Small scholarships have a big impact
15 February 2013
Arba at her family’s home in Thailand
"Everyone dreams of having a good life, but it is hard for stateless people like us," says 19-year-old Arba, a member of the Akha hill tribe from Chiang Rai province in northern Thailand.
Arba is one of about a million stateless people in Thailand, whose births have not been registered. This limits their access to social services, like healthcare and education, and traps them in a cycle of poverty.
Arba, who lives with her parents and 2 younger brothers, was left with the responsibility to care for her family when her elder brother left school to find work.
"My parents work in the field and earn 240-300 baht (US$8-10) per month. It isn't enough for 5 family members so I help them by working on the weekend," she says.
Although she had this responsibility, Arba managed to continue her high school education. However in the last semester of grade 12, she watched as her friends discussed their plans for further study knowing that her future was uncertain.
"I really wanted to go to university but my family didn’t have enough money. [I knew] if I had a chance to go to university, I would study hard," she says.
And Arba's determination to stay in school paid off.
She received a scholarship as part of Plan Thailand’s Girls Scholarship Programme. This was introduced to help the country's most vulnerable and marginalised girls fulfil their right to an education and economic security.
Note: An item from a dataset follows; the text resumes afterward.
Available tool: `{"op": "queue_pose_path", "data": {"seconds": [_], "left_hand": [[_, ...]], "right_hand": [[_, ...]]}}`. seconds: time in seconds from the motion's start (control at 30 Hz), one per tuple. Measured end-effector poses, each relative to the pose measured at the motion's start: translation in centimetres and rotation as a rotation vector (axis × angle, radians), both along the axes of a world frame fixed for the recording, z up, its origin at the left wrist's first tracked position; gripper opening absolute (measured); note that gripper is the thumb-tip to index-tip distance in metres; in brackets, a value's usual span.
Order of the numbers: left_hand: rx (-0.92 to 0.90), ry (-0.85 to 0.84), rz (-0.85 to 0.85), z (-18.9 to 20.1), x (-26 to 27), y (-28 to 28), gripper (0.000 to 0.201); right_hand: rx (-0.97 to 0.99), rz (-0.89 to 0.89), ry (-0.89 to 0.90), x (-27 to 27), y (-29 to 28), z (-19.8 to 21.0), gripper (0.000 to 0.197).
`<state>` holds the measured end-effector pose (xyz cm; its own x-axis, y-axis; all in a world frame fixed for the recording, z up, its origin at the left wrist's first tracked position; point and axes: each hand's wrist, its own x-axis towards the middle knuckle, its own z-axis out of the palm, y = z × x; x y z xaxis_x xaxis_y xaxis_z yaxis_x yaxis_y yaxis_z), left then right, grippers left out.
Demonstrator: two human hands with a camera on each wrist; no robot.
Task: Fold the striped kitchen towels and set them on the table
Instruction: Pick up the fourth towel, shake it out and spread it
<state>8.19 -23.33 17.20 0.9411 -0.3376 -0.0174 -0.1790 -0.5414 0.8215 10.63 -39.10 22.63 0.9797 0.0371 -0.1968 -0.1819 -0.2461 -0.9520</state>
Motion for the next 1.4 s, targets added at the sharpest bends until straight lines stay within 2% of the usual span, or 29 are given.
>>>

"It was like having a new life after I received the scholarship," says Arba.
The scholarship program, which began in 2011, encourages girls from ethnic communities (with a focus on disadvantaged areas) and poor families to complete high school and university level study. Plan covers tuition fees and other essential costs for things like books and transport.
The case for investing in girls' education is well-established. When girls have a good education behind them, they are better equipped to earn a decent living that will benefit their family, community and country.
"I want the grown-ups to recognise my potential so that I can reach that potential and contribute to society like others," says Arba.